Required action -> Return only these lines: the one that contains "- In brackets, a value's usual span" and every line after it through the end of the listing, exactly, without pictures.

Data ->
Content starts

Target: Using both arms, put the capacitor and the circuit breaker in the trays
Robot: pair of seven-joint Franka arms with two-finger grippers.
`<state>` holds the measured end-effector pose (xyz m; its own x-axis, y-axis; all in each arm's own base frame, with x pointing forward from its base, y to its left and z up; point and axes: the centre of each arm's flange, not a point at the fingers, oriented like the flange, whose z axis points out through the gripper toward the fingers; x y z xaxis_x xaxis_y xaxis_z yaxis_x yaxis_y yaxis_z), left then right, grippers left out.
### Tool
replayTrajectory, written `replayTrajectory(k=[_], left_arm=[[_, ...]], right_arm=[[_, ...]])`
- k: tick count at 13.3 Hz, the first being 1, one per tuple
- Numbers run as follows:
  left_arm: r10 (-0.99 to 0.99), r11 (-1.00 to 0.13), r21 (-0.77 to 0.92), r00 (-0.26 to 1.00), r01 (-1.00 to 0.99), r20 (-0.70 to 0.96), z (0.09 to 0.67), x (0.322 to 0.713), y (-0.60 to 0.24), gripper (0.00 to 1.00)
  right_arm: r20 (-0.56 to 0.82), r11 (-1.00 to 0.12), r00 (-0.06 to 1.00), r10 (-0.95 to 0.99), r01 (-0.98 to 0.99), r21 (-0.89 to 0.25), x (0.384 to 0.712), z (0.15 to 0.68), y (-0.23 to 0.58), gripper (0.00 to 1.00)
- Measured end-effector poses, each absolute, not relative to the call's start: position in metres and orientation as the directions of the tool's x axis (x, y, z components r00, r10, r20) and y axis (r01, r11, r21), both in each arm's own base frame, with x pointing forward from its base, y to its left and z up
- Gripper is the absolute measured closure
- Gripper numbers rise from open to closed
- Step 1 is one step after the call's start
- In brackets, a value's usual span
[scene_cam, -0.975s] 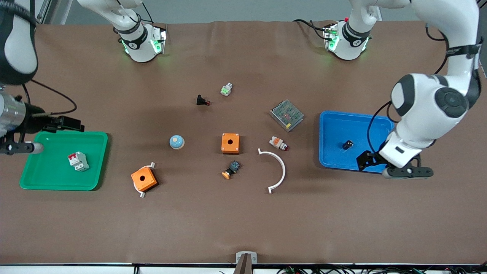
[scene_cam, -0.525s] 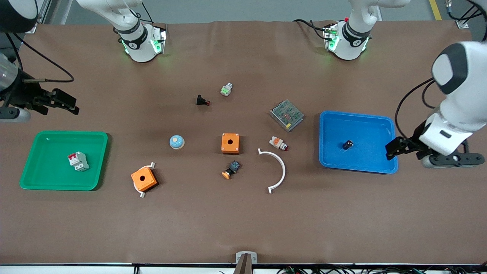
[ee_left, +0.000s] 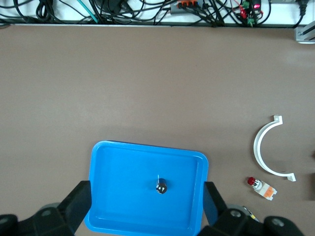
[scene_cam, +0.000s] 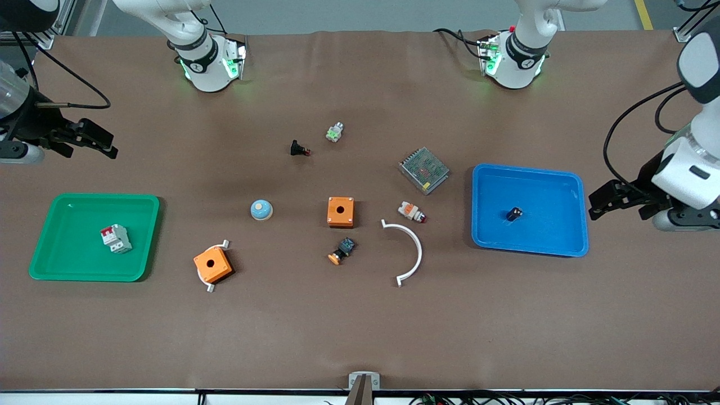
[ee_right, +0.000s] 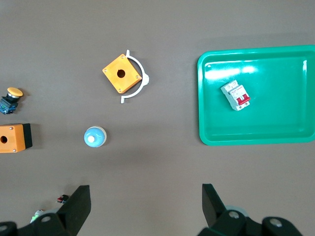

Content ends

Answer to the problem ->
- In brackets, a value's usual span
[scene_cam, -0.975s] 
[scene_cam, -0.525s] 
[ee_left, +0.000s] 
[scene_cam, +0.000s] 
[ee_right, +0.000s] 

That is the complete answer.